Lula rasga a fantasia que nunca esteve muito disposto a vestir
Por Renata Agostini / O ESTADÃO DE SP
Foi na saideira, quando assessores do presidente já pediam para encerrar a entrevista, que Lula decidiu falar sobre a meta fiscal. Mais especificamente sobre a sua má vontade com o objetivo de chegar ao déficit zero em 2024.
O presidente não tergiversou sobre o motivo: ele não quer cortar gastos. De acordo com o raciocínio de Lula, há de se pensar no melhor para o país. E falar em controle de despesas é coisa do “mercado ganancioso”.
O problema é que a tal meta foi estabelecida pelo seu ministro da Fazenda com aval presidencial. Uma forma de acalmar investidores, trazer alguma perspectiva de esforço para controlar a trajetória da dívida pública e abrir espaço para o início da queda dos juros — principal problema a ser enfrentado, de acordo com diversas declarações do mesmo Lula ao longo do ano.
Há sempre duas formas de se abordar o ajuste fiscal. Pelo lado das despesas, cortando gastos até que eles encontrem o patamar das receitas. Ou pelo lado das receitas, aumentando as arrecadação de forma que ela dê conta dos gastos programados.
Como Lula nunca quis realmente controlar despesa alguma, restou ao seu ministro da Fazenda bolar um plano altamente dependente do aumento das receitas para tirar as contas do país do vermelho.
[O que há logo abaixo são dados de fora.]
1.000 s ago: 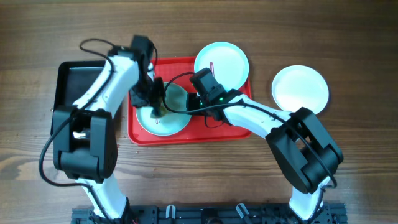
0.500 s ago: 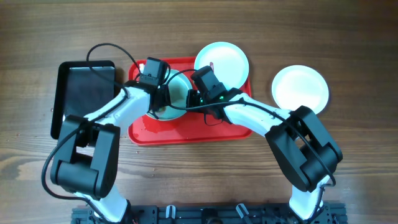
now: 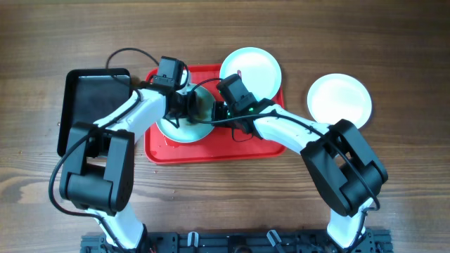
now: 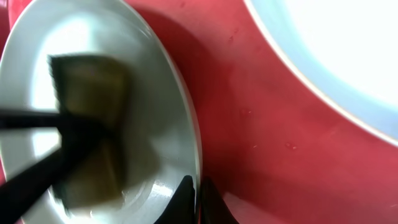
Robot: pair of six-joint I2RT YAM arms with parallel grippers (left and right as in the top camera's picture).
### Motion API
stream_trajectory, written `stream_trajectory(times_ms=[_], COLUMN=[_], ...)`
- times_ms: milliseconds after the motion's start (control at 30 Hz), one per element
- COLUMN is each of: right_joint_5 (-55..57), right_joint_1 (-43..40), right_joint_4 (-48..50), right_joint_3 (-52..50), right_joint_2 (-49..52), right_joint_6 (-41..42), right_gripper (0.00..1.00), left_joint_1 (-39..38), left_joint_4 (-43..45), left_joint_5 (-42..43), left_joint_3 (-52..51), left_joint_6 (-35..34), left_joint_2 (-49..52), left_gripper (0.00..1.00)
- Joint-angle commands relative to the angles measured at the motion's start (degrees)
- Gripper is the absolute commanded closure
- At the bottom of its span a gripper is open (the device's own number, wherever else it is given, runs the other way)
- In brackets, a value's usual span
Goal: Clean dirty plates on tray and stack at the side
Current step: 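Scrub the lower light-blue plate with the sponge in left gripper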
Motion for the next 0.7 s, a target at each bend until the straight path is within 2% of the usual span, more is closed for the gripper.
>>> stream_trajectory(times_ms=[0,67,133,200,300,333,400,533,567,633,667], right_joint_5=[-1.7,-1.7,-1.6,-1.6,-1.6,-1.6,-1.6,-1.6,-1.6,-1.6,-1.6], right_joint_1=[0.7,0.7,0.7,0.7,0.7,0.6,0.6,0.7,0.6,0.6,0.7], right_joint_4=[-1.3,-1.3,-1.2,-1.3,-1.2,-1.2,-1.2,-1.4,-1.4,-1.3,-1.3], right_joint_3=[-0.3,-0.3,-0.3,-0.3,-0.3,-0.3,-0.3,-0.3,-0.3,-0.3,-0.3], right_joint_2=[1.4,1.4,1.4,1.4,1.4,1.4,1.4,1.4,1.4,1.4,1.4], right_joint_6=[-1.7,-1.7,-1.7,-1.7,-1.8,-1.8,-1.7,-1.7,-1.8,-1.7,-1.7], right_gripper=[0.96,0.96,0.96,0.96,0.96,0.96,0.96,0.96,0.96,0.96,0.96], left_joint_1=[3.2,3.2,3.2,3.2,3.2,3.2,3.2,3.2,3.2,3.2,3.2], left_joint_4=[-0.4,-2.5,-7.2,-12.0,-17.7,-19.9,-22.8,-15.1,-11.7,-5.0,-2.2], left_joint_5=[-26.6,-35.1,-31.1,-17.9,7.3,15.1,22.5,20.6,15.9,-1.9,-13.4], left_joint_3=[-0.1,0.2,0.2,0.2,0.2,0.2,0.2,0.2,0.2,0.2,0.2], left_joint_6=[-6.9,-6.9,-7.7,-5.3,8.0,14.5,24.7,24.3,19.7,6.4,-0.5], left_joint_2=[1.3,1.3,1.3,1.3,1.3,1.3,1.3,1.3,1.3,1.3,1.3], left_gripper=[0.96,0.96,0.96,0.96,0.96,0.96,0.96,0.96,0.96,0.96,0.96])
Era preciso conciliar a vida real da economia ao desejo do seu campo político — e do seu chefe.
E aí veio o enrosco. Para colocar o projeto de pé, seria preciso aprovar um caminhão de leis complexas no Congresso. Para conseguir passar essas propostas, o governo teria de aumentar o seu apoio no Legislativo. Para ter base, Lula teria de acenar com cargos. Ele assim o fez e o Centrão então veio, prometendo ajudar em votações — mas nem todas — e cobrando pela liberação de emendas e recursos — leia-se mais gastos. Não nos esqueçamos que, ano que vem, é tempo de eleição.
Fernando Haddad e seu time já tinham feito as contas. Não ia dar para entregar o tal déficit zero. No mínimo, seria um trabalho dos mais duros pelas resistências e prazo curto para que tudo fosse votado. O prognóstico era ruim, mas a ideia era perder lutando.
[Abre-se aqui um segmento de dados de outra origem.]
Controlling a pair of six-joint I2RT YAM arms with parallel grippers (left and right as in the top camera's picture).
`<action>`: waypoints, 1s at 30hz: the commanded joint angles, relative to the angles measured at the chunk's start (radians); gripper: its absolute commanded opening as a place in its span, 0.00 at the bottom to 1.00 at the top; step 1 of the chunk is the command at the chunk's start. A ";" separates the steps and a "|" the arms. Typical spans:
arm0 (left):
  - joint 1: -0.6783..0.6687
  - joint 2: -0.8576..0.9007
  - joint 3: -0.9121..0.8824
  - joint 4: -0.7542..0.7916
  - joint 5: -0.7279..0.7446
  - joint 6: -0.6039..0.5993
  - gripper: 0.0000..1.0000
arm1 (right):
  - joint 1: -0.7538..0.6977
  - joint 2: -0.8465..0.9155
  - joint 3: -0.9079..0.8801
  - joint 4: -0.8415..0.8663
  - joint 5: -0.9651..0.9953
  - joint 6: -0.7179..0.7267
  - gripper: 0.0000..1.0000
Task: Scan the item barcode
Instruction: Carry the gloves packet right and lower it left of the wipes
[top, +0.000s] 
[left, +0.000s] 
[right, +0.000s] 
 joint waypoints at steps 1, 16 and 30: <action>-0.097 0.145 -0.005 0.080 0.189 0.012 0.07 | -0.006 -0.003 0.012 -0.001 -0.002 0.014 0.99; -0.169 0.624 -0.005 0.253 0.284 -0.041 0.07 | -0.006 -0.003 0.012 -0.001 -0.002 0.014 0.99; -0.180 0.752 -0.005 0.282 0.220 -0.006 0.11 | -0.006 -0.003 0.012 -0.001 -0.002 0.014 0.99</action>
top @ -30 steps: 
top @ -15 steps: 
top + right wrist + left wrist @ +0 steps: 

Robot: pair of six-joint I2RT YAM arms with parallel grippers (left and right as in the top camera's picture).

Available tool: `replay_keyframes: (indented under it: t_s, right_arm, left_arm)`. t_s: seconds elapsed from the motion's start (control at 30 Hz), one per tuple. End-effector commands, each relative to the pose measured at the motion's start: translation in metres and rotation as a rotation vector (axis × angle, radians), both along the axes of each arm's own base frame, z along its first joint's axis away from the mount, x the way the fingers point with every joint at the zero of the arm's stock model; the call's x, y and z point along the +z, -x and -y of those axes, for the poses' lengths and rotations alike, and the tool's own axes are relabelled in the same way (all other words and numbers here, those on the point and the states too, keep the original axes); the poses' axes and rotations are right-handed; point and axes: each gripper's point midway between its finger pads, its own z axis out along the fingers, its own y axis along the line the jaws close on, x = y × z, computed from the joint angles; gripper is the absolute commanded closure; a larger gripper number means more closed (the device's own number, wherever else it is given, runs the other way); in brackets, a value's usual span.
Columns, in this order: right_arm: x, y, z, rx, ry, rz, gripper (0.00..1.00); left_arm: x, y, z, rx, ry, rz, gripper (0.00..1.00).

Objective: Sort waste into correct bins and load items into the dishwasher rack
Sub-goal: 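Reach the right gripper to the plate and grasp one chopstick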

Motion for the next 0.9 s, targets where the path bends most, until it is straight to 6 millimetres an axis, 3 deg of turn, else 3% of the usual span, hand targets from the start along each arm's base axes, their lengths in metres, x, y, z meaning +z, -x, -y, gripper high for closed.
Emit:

Haddad pretendia usar a promessa da meta e o compromisso do governo em persegui-la para pressionar o parlamento a correr. Foi com esse espírito que o ministro esteve com Arthur Lira na última semana, pedindo pressa em votações e sugerindo atalhos para que as novas regras começassem a valer já no início do ano que vem.
A estratégia da equipe econômica ao longo do ano foi enviar projetos em série ao Congresso, buscando janelas para aprovar o que fosse possível. A jogada é manjada em Brasília: mira-se no aparentemente inalcançável para que se saia com, ao menos, alguma coisa em mãos. Mas, a dois meses do fim do ano, Haddad e seu time anteviam tempos duros e trabalham numa forma de atenuar o discurso, já que a meta de déficit zero parecia cada vez mais improvável. Aí veio Lula deixando claro que, em essência, nunca acreditou no plano do seu ministro.
É que, se o plano de passar projetos e elevar a arrecadação não desse certo, seria preciso bloquear despesas já no início do ano que vem — o chamado contingenciamento. Não precisava ser analista político dos mais astutos para antever que a ambiciosa agenda de mudanças na tributação poderia empacar no Congresso.
Antes mesmo de Haddad tentar a última investida, no entanto, Lula tratou de desarmar qualquer possível pressão em cima dos parlamentares. Se nem o presidente acha que é fundamental zerar o déficit, por que o Legislativo deve se preocupar?
Investidores, banqueiros e analistas poderiam levantar o cartaz do “eu já sabia”. O mercado nunca achou crível zerar o déficit público no ano que vem. Mas viu que o resultado ao fim pode ser pior do que se imaginava. É como gostava de dizer meu avô: de onde menos não se espera… aí que não sai nada mesmo.